Ora, io su questo sono anche in parte d’accordo. Il problema è che se, oggi, io vado ad esempio sulla pagina delle scommesse sportive sul sito di SportPesa (ex sponsor del Torino, squadra di proprietà dell’editore della Gazzetta Urbano Cairo, tanto per introdurre di passaggio anche il tema del conflitto d’interessi) la prima cosa che trovo è la possibilità di scommettere sui risultati di alcune amichevoli tra squadre (credo) islandesi e di alcune partite dei campionati di Burundi e Bielorussia. E questo non dipende dal fatto che in questi giorni non giochi la Serie A, perché lo stesso tipo di scommesse si trova da sempre sulle homepage di tutti i principali siti.

È così perché a dirigere le scelte delle imprese private che fanno delle scommesse liberalizzate la loro fonte di profitto non è la salvaguardia della “cultura della scommessa” ma, per l’appunto, la massimizzazione del profitto.
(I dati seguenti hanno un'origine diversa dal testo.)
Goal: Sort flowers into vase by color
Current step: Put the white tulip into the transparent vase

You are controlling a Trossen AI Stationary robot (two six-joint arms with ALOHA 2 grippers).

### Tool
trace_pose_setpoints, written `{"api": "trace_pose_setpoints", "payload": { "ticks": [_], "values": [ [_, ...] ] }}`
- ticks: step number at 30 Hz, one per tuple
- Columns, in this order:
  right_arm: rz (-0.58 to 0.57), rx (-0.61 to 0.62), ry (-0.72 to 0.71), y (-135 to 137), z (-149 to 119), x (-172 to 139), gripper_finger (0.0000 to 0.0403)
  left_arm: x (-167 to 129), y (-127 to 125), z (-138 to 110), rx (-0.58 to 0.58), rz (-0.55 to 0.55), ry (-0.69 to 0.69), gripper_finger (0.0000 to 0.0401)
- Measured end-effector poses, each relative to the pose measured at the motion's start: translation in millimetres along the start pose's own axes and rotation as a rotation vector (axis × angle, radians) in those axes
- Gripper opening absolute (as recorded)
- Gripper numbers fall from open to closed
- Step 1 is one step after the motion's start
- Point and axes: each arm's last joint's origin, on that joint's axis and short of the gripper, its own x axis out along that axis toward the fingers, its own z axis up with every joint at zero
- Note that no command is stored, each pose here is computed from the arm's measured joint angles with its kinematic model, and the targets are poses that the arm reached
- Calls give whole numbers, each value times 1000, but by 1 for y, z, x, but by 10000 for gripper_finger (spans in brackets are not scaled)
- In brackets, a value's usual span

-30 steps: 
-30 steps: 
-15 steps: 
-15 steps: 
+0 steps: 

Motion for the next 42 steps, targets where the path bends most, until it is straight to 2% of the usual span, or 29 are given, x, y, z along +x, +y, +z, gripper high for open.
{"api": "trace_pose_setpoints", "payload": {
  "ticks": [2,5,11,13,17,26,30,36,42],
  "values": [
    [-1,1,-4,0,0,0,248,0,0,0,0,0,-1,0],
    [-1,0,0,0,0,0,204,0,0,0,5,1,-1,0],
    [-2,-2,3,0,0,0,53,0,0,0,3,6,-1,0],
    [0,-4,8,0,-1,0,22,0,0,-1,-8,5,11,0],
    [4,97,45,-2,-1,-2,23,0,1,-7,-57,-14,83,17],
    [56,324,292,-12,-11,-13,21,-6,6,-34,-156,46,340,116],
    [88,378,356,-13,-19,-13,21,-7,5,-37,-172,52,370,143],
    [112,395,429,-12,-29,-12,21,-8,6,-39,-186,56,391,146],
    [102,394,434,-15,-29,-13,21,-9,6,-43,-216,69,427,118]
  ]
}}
Sarebbe interessante conoscere i numeri precisi di questo tipo di giocate, ma sono fortemente convinto che le imprese del betting rinuncerebbero ancora meno volentieri alle puntate sui calci d’angolo o sui risultati della serie B congolese che alla pubblicità sulle maglie delle squadre perché è quel genere di scommesse quello dei giocatori compulsivi, ossia quelli che, giocando di più e più spesso, assicurano i profitti maggiori. Infatti, l’abolizione di questo tipo di scommesse, che Arturi chiama spregiativamente azzardo, non è neppure sul tavolo in realtà.
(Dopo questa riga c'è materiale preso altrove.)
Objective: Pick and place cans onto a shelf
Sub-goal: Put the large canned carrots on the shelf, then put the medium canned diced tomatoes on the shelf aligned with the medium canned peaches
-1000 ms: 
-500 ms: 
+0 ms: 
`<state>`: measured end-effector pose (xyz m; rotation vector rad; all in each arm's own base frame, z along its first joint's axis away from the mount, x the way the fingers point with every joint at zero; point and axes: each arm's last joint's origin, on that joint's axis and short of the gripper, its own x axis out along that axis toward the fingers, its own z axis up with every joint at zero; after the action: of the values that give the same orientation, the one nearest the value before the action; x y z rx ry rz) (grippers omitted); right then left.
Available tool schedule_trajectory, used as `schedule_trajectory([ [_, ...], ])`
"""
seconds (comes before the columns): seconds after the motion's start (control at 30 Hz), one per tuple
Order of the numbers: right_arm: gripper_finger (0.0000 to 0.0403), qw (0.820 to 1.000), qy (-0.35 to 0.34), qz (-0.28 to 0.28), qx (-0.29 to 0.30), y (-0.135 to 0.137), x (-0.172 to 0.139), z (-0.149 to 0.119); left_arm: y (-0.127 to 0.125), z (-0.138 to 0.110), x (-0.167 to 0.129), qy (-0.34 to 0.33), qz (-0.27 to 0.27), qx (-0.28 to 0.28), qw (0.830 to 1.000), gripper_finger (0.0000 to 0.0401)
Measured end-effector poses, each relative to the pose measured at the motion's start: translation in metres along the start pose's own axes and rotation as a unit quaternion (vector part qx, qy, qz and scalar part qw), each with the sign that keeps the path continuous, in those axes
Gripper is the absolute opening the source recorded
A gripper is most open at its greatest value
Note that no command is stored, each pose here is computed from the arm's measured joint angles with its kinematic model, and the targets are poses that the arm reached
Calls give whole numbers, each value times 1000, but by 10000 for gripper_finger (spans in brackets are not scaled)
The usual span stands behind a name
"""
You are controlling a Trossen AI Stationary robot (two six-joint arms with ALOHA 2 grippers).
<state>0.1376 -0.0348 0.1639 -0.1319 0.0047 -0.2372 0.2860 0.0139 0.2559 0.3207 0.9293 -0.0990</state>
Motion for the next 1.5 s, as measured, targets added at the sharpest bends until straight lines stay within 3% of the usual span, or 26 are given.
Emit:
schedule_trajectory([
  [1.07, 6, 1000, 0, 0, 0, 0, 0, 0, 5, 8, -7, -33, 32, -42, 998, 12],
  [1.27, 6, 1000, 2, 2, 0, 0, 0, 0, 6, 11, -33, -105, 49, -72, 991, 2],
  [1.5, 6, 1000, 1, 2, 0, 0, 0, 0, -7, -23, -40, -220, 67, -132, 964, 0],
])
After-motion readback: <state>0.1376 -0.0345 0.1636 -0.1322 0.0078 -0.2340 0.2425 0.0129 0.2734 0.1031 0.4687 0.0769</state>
Il punto fondamentale rimane lo stesso denunciato più volte. Finché a dirigere il gioco è il profitto privato, in questo sistema non è pensabile una lotta davvero efficace contro la dipendenza dall’azzardo. Inoltre, finché lo Stato continua a finanziarsi grazie al gioco liberalizzato, non è credibile che si impegni davvero a combatterne la diffusione patologica: ha ragione Arturi a denunciarne l’ipocrisia. Così come è vero – e in effetti è una diretta conseguenza dello scarso interesse per la questione – che “chi è condotto a rovinarsi dalla sua malattia, continua a farlo online, su mille canali ancora apertissimi“. Ma questo non significa che il divieto di pubblicizzare le scommesse, benché insufficiente, sia uno strumento inutile: infatti apprendiamo dall’articolo citato prima che poco meno del 20% dei giocatori si avvicinano alle scommesse tramite la pubblicità. Quanti tra questi, senza il divieto, avrebbero potuto sviluppare una dipendenza?

Che usino l’argomento dell’epidemia per spingere il governo a rimuovere l’unica, benché insufficiente misura finora in campo contro l’azzardo patologico, è solo l’ennesima dimostrazione di quanto l’interesse per il profitto sia incompatibile con quello per il benessere delle persone.